Work required | Copy the data exactly, pictures aside.
▽
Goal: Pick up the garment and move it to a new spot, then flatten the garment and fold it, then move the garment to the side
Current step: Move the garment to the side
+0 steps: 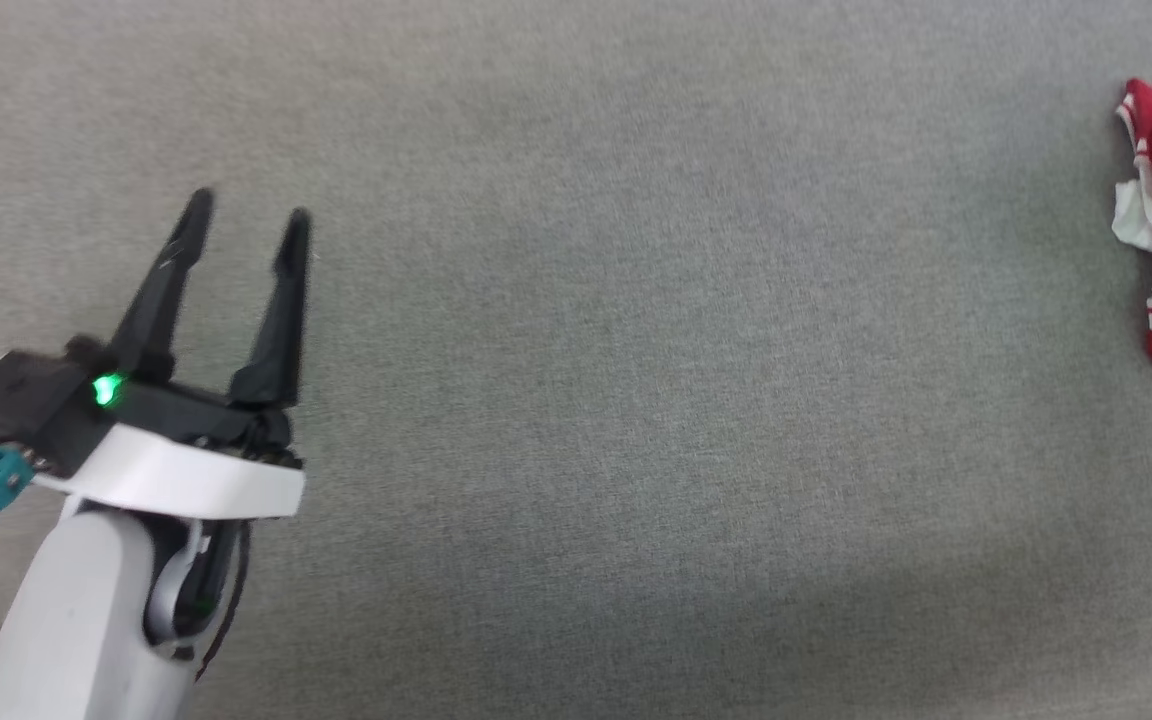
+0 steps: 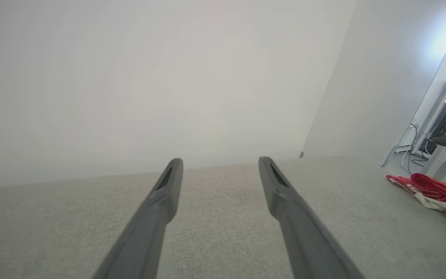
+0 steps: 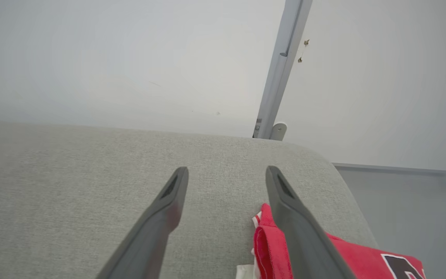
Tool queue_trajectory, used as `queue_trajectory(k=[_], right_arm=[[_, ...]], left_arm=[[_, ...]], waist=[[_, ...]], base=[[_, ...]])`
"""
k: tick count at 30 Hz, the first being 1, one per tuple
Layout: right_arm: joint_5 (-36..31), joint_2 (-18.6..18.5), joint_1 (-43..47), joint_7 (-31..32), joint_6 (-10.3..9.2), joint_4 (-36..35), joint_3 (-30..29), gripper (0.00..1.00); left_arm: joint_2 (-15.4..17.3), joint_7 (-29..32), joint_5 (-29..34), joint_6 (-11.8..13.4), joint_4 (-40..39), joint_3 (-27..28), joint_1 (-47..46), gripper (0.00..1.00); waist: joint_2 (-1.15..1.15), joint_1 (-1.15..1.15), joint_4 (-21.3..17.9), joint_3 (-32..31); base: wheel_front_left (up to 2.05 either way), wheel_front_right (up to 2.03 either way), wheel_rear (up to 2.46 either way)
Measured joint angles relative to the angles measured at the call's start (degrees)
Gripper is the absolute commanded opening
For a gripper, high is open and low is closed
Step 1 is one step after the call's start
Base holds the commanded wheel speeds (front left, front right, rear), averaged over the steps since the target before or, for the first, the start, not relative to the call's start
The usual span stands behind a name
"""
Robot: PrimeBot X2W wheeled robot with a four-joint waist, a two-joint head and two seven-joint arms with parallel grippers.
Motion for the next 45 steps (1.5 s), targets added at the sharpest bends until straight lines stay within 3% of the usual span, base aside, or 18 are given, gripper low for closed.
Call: queue_trajectory(k=[6, 13, 29, 45], right_arm=[[-0.7, 2.2, 4.3, -6.3, -0.01, -2.8, 1.3, 1.0], [-3.7, 4.3, 10.0, -9.6, -0.09, -6.5, 0.2, 1.0], [-16.7, 12.6, 28.9, -9.9, -0.13, -19.7, -14.0, 1.0], [-19.4, 18.3, 42.7, -9.9, -0.14, -26.5, -22.1, 1.0]], left_arm=[[-1.2, 0.0, 2.3, 0.0, 0.0, 4.3, 3.9, 1.0], [-2.1, 0.0, 3.9, 0.0, 0.3, 9.2, 9.9, 1.0], [-5.9, 0.0, 6.4, 0.0, -1.1, 18.0, 21.4, 1.0], [-8.3, 0.0, 6.3, 0.0, -2.6, 21.8, 29.4, 1.0]], waist=[[0.0, 0.0, 1.3, -3.3], [0.0, 0.0, 2.5, -7.4], [0.0, 0.0, 4.0, -13.7], [0.0, 0.0, 6.0, -18.3]], base=[[0.0, 0.0, 0.0], [0.0, 0.0, 0.0], [0.0, 0.0, 0.0], [0.0, 0.0, 0.0]])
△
Solution to this task |
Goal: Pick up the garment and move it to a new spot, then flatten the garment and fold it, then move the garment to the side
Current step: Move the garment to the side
+0 steps: 
+0 steps: 
+0 steps: 
Tool queue_trajectory, used as `queue_trajectory(k=[_], right_arm=[[_, ...]], left_arm=[[_, ...]], waist=[[_, ...]], base=[[_, ...]])`
"""
k: tick count at 30 Hz, the first being 1, one per tuple
Layout: right_arm: joint_5 (-36..31), joint_2 (-18.6..18.5), joint_1 (-43..47), joint_7 (-31..32), joint_6 (-10.3..9.2), joint_4 (-36..35), joint_3 (-30..29), gripper (0.00..1.00); left_arm: joint_2 (-15.4..17.3), joint_7 (-29..32), joint_5 (-29..34), joint_6 (-11.8..13.4), joint_4 (-40..39), joint_3 (-27..28), joint_1 (-47..46), gripper (0.00..1.00); waist: joint_2 (-1.15..1.15), joint_1 (-1.15..1.15), joint_4 (-21.3..17.9), joint_3 (-32..31); base: wheel_front_left (up to 2.05 either way), wheel_front_right (up to 2.03 either way), wheel_rear (up to 2.46 either way)
Measured joint angles relative to the angles measured at the call's start (degrees)
Gripper is the absolute commanded opening
For a gripper, high is open and low is closed
Step 1 is one step after the call's start
Base holds the commanded wheel speeds (front left, front right, rear), averaged over the steps since the target before or, for the first, the start, not relative to the call's start
The usual span stands behind a name
"""
Robot: PrimeBot X2W wheeled robot with a four-joint waist, a two-joint head and two seven-joint arms with parallel grippers.
Motion for the next 45 steps (1.5 s), targets added at the sharpest bends until straight lines stay within 3% of the usual span, base aside, or 18 are given, gripper low for closed.
Call: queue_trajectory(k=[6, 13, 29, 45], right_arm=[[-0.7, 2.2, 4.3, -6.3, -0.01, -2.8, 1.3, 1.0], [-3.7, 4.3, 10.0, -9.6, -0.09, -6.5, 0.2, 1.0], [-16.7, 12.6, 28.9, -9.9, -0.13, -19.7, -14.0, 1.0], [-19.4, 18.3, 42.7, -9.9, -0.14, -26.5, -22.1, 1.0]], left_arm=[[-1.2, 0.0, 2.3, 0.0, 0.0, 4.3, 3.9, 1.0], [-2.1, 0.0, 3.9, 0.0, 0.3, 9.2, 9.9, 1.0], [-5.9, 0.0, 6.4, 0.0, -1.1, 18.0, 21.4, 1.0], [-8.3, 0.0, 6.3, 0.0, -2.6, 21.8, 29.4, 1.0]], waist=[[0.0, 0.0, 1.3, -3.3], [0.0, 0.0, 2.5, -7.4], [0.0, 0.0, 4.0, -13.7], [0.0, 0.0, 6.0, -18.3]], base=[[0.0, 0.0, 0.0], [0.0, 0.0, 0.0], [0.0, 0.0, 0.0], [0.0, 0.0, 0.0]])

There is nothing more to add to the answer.